The clutch type limited slip differential adds a spring pack and a set of clutches to the open differential.

If one of the wheels attached to a differential decides to hit some ice, for example, it slips and spins with all of the speed the differential has to distribute. Thus, a locking mechanism, or “limited slip differential” allows one wheel to slip or spin freely while some torque is delivered to the other wheel (hopefully on dry land!).

The clutch-type LSD is probably the most common version of the limited slip differential

This type of LSD has all of the same components as an open differential, but it adds a spring pack and a set of clutches. Some of these have a cone clutch that is just like the synchronizers in a manual transmission.

The spring pack pushes the side gears against the clutches, which are attached to the cage. Both side gears spin with the cage when both wheels are moving at the same speed, and the clutches aren’t really needed — the only time the clutches step in is when something happens to make one wheel spin faster than the other, as in a turn. The clutches fight this behavior, wanting both wheels to go the same speed. If one wheel wants to spin faster than the other, it must first overpower the clutch. The stiffness of the springs combined with the friction of the clutch determine how much torque it takes to overpower it.

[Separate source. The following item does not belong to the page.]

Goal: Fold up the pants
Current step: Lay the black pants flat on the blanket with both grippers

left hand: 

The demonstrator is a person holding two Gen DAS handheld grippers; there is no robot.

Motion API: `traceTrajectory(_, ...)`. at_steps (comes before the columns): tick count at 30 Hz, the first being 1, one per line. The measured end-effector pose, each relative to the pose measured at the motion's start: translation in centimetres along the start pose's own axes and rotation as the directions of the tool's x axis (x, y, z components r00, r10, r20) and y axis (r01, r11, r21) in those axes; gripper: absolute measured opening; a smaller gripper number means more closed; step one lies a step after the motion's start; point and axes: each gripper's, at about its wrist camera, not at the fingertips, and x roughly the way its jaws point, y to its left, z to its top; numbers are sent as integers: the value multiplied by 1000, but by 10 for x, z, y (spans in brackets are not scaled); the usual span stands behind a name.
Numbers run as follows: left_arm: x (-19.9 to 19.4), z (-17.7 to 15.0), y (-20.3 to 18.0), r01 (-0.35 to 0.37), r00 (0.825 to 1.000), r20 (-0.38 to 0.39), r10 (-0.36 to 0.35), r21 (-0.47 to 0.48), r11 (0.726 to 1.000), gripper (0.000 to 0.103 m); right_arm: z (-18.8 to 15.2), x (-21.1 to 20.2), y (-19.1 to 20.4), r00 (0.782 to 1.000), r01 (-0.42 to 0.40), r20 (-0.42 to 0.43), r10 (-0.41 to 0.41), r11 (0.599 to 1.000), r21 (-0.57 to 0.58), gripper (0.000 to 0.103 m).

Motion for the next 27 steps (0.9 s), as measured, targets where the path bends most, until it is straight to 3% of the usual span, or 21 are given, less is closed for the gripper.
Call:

Getting back to the situation in which one drive wheel is on the ice and the other one has good traction: With this limited slip differential, even though the wheel on the ice is not able to transmit much torque to the ground, the other wheel will still get the torque it needs to move. The torque supplied to the wheel not on the ice is equal to the amount of torque it takes to overpower the clutches. The result is that you can move forward, although still not with the full power of your car.


Locking and Torsen

differential locking

The locking differential is useful for serious off-road vehicles. This type of differential has the same parts as an open differential, but adds an electric, pneumatic or hydraulic mechanism to lock the two output pinions together.

This mechanism is usually activated manually by switch, and when activated, both wheels will spin at the same speed. If one wheel ends up off the ground, the other wheel won’t know or care. Both wheels will continue to spin at the same speed as if nothing had changed.

The Torsen differential* is a purely mechanical device; it has no electronics, clutches or viscous fluids.

The Torsen (from Torque Sensing) works as an open differential when the amount of torque going to each wheel is equal. As soon as one wheel starts to lose traction, the difference in torque causes the gears in the Torsen differential to bind together. The design of the gears in the differential determines the torque bias ratio. For instance, if a particular Torsen differential is designed with a 5:1 bias ratio, it is capable of applying up to five times more torque to the wheel that has good traction.

These devices are often used in high-performance all-wheel-drive vehicles. Like the viscous coupling, they are often used to transfer power between the front and rear wheels. In this application, the Torsen is superior to the viscous coupling because it transfers torque to the stable wheels before the actual slipping occurs.

However, if one set of wheels loses traction completely, the Torsen differential will be unable to supply any torque to the other set of wheels. The bias ratio determines how much torque can be transferred, and five times zero is zero.



The Hummer, uses Torsen® differentials on the front and rear axles. The owner’s manual for the Hummer proposes a novel solution to the problem of one wheel coming off the ground: Apply the brakes. By applying the brakes, torque is applied to the wheel that is in the air, and then five times that torque can go to the wheel with good traction.

About The Author

Mechanical Engineer, admin of . Experienced offroad and drifting driver. interested in: Rally, Rally raid (Paris-Dakar), internal combustion engines, 4x4 modifications, mechanical design.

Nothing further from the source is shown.